Boyer d’Argens évoque aussi les effets d’un « fanatisme épidémique », de la peur, de l’imagination… et essaie d’apporter une réponse scientifique à cette question essentielle : « si les morts ne boivent pas du sang, pourquoi en trouve-t-on une telle quantité dans leurs corps ? » Il faut signaler à ce sujet qu’au-delà de leurs divergences, les théologiens, philosophes et médecins du XVIIIe eurent en commun d’être « obnubilés par la présence de sang fluide dans les corps des vampires », comme le montrent les titres de la plupart des traités savants allemands, publiés en 1732, où ceux-ci sont qualifiés de Blutsauger, c’est-à-dire de suceurs de sang. « L’importance donnée à l’étude de cette particularité du vampire montre que l’imaginaire autour du sang, qui s’est développé suite à la découverte de la circulation sanguine au XVIIe siècle, est particulièrement actif. »
Cependant, il importe aussi et surtout de noter que les érudits occidentaux ne s’intéressèrent guère au particularisme culturel de la vision slave du vampire, évoqué plus haut.
Pourtant, « c’est ici que réside la véritable spécificité du vampire slave et non dans son rôle de buveur de sang, qui est, au demeurant, secondaire dans l’imaginaire des paysans d’Europe du Sud-Est. Sans une solide connaissance de ce cadre historique, religieux et culturel, les penseurs occidentaux avaient-ils une chance de saisir la dimension symbolique et sociale, pourtant si riche, du vampire slave ? Les auteurs de traités savants du XVIIIe siècle occultent donc cette dimension et ne jugent pas utile d’examiner ce qu’ils considèrent comme les superstitions de peuples “incultes” et “grossiers”. […] il leur importe peu, au fond, de connaître en détail l’univers symbolique des croyances slaves. Ce qui compte, c’est de combattre la superstition partout où elle se trouve. »
« Voilà, mon cher Isaac, ce qu’on peut dire […] ou les Corps de ces Vampires sortent de leurs Tombeaux pour venir sucer, ou ils n’en sortent pas. S’ils sortent, ils doivent être visibles. Or, l’on ne les voit point ; car quand ceux qui s’en plaignent appellent au Secours, on ne découvre rien.
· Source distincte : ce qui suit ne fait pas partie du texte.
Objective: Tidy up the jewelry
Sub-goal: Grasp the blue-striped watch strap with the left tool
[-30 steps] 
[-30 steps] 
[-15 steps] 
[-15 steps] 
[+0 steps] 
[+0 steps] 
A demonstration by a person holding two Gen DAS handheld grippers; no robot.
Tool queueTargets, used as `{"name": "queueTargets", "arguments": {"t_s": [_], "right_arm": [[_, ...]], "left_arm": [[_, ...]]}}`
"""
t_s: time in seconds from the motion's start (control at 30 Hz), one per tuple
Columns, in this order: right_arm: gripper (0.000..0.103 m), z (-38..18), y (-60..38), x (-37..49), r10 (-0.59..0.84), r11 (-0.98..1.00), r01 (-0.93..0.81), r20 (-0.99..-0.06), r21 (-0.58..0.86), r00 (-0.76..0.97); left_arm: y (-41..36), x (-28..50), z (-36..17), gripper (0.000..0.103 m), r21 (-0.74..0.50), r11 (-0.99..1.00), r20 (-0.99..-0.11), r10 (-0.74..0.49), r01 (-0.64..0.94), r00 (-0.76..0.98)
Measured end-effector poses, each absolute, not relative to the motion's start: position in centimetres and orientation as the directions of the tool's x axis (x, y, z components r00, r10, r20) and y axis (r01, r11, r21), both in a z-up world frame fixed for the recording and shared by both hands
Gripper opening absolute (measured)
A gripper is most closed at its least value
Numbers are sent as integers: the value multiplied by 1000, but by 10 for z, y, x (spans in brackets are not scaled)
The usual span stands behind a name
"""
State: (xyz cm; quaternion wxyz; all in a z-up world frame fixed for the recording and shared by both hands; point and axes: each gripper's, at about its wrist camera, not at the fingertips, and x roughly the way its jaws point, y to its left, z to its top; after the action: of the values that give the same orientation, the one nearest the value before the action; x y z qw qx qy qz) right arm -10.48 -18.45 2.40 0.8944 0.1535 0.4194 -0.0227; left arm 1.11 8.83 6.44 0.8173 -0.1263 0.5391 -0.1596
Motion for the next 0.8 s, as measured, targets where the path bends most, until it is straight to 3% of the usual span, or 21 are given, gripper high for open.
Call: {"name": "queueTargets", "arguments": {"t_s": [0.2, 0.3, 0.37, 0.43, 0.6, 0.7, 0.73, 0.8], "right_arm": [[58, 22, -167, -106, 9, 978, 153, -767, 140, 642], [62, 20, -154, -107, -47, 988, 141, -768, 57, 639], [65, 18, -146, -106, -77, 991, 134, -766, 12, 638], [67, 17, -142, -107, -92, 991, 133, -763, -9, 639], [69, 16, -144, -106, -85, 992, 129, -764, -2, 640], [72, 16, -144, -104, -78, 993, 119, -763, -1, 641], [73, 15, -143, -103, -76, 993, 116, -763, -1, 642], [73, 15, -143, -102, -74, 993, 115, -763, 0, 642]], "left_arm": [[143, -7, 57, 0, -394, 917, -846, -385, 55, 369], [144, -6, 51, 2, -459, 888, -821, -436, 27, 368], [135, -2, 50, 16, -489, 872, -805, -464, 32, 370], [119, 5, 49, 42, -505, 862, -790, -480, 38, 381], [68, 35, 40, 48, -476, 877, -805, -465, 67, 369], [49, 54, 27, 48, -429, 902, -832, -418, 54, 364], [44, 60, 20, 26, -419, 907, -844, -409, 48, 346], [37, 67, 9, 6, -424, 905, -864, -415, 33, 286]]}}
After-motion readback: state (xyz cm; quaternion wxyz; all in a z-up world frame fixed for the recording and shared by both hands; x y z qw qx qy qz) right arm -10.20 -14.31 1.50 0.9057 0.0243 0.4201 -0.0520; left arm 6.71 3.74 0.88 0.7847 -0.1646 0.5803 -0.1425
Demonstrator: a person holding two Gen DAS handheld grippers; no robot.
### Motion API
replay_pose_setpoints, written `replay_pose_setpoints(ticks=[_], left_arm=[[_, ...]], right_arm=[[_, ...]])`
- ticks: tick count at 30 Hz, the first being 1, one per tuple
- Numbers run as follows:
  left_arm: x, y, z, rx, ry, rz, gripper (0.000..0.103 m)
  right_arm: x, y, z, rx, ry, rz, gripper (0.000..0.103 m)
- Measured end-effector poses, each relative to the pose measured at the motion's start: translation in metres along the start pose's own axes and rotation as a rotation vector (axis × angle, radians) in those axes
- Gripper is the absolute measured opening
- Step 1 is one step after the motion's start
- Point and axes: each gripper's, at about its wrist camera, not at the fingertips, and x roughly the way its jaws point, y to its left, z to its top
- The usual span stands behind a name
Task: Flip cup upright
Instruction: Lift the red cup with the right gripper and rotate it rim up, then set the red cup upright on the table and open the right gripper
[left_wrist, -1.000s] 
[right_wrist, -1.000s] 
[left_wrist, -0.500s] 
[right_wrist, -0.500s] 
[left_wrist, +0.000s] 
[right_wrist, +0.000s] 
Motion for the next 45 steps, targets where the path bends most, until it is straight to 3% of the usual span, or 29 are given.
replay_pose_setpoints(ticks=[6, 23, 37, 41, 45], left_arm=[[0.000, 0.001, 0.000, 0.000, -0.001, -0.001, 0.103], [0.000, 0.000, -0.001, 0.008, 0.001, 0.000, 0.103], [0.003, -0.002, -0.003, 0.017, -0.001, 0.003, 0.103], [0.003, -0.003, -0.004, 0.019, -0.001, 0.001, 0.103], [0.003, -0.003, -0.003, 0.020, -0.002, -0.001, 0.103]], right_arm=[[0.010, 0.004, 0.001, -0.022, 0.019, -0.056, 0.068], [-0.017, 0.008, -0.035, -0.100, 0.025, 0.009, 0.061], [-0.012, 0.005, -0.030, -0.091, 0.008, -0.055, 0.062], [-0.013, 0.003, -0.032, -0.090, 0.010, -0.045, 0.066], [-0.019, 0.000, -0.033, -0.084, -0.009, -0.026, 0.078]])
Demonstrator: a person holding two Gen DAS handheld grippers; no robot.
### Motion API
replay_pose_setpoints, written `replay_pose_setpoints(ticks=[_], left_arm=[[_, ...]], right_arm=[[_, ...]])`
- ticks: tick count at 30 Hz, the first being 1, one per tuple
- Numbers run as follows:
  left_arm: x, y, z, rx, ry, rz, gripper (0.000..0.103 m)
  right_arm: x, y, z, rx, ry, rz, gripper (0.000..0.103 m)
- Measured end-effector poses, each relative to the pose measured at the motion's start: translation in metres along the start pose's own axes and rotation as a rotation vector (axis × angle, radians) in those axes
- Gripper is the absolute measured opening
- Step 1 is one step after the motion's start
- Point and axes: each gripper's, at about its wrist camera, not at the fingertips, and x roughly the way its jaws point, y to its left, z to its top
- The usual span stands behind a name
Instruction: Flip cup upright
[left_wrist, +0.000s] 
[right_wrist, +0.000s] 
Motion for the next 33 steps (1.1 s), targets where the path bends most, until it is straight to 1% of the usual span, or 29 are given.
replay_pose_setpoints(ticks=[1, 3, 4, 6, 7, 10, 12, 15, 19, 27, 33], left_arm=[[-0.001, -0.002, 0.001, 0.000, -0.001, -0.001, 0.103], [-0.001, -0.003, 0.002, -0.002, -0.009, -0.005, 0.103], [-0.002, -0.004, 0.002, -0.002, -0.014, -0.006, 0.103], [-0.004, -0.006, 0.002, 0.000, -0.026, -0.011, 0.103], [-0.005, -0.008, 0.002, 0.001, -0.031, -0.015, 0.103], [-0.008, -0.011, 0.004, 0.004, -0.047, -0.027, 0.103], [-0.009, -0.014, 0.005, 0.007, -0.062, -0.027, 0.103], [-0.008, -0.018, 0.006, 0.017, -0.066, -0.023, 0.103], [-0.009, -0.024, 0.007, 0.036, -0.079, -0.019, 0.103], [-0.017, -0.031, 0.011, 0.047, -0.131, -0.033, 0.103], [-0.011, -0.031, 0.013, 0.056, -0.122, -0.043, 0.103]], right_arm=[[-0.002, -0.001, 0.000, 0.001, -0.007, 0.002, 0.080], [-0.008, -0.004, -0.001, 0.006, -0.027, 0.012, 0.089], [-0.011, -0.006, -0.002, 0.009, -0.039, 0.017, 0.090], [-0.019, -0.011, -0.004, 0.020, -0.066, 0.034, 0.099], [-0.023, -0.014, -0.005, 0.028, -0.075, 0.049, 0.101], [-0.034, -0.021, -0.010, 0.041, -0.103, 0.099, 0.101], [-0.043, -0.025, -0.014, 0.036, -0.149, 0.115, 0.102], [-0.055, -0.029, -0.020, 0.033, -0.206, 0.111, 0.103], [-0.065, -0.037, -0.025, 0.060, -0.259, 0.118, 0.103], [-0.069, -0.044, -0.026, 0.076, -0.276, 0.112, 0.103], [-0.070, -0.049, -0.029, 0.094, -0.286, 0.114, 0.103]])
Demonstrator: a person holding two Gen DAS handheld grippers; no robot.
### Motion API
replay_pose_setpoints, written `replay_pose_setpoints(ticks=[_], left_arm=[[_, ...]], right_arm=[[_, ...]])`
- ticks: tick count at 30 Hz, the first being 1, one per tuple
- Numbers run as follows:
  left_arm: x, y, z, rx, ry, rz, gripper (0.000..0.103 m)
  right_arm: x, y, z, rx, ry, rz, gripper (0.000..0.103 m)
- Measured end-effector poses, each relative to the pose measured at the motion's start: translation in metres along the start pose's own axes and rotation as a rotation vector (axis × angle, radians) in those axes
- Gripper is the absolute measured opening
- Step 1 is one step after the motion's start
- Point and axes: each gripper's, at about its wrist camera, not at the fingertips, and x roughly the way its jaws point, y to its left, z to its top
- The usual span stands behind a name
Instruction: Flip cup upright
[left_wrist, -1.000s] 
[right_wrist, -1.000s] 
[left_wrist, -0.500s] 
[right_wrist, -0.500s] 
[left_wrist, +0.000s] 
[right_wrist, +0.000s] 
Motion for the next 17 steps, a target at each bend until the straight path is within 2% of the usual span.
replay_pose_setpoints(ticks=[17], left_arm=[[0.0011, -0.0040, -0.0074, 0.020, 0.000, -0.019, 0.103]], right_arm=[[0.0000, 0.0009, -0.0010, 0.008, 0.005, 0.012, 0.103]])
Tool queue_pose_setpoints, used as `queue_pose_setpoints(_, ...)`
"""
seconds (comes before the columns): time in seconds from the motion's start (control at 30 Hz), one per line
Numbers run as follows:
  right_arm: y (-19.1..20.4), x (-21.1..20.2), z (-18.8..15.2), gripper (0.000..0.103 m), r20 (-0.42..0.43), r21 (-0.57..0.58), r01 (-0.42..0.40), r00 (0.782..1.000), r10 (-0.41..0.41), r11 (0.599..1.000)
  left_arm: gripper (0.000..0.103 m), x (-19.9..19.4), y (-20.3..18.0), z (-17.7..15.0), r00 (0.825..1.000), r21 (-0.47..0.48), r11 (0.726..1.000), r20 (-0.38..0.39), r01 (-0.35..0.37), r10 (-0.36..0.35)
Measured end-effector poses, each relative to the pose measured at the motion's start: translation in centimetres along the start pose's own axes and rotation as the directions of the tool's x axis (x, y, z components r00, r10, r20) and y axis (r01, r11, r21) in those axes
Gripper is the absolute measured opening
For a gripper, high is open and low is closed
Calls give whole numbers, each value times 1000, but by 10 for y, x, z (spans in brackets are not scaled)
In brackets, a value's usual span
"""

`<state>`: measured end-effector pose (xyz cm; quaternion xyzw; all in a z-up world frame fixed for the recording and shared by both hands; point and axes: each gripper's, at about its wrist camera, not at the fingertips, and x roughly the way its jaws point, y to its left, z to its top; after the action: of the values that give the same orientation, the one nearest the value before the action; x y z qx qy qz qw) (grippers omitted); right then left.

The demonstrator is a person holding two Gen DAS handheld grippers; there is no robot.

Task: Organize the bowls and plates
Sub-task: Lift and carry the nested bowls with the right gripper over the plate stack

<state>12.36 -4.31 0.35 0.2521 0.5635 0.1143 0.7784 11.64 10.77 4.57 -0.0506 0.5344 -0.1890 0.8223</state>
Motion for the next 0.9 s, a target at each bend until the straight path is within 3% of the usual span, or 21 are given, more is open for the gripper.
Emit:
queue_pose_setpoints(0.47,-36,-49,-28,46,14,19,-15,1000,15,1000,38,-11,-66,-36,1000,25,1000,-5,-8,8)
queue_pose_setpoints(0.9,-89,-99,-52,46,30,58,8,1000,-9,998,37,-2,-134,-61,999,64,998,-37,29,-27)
Il faut donc, qu’ils ne sortent pas. »
D. S-H. pages 9, 91-95, 162-166, 193-195, 317, 318. Concernant plus spécifiquement la diffusion, dont il est aussi question dans notre introduction, de l’image réductrice de buveur de sang du vampire dans la seconde moitié du XVIIIe siècle, voir pages 9 et 204-222. Au sujet des quarante jours rituels mentionnés ci-dessus et des raisons pour lesquelles, selon certaines croyances populaires des Slaves méridionaux, le changement du mort en vampire débute par son ensevelissement et dure généralement quarante jours, voir pages 60-61 et 317. D’ailleurs, la recherche et l’exécution du vampire Arnold Paole se sont faites à ce moment-là.
Notons enfin, pour notre part, que les réflexions de Boyer d’Argens se basent exclusivement sur la communication du Mercure historique : l’auteur paraît ignorer totalement l’existence des débats allemands.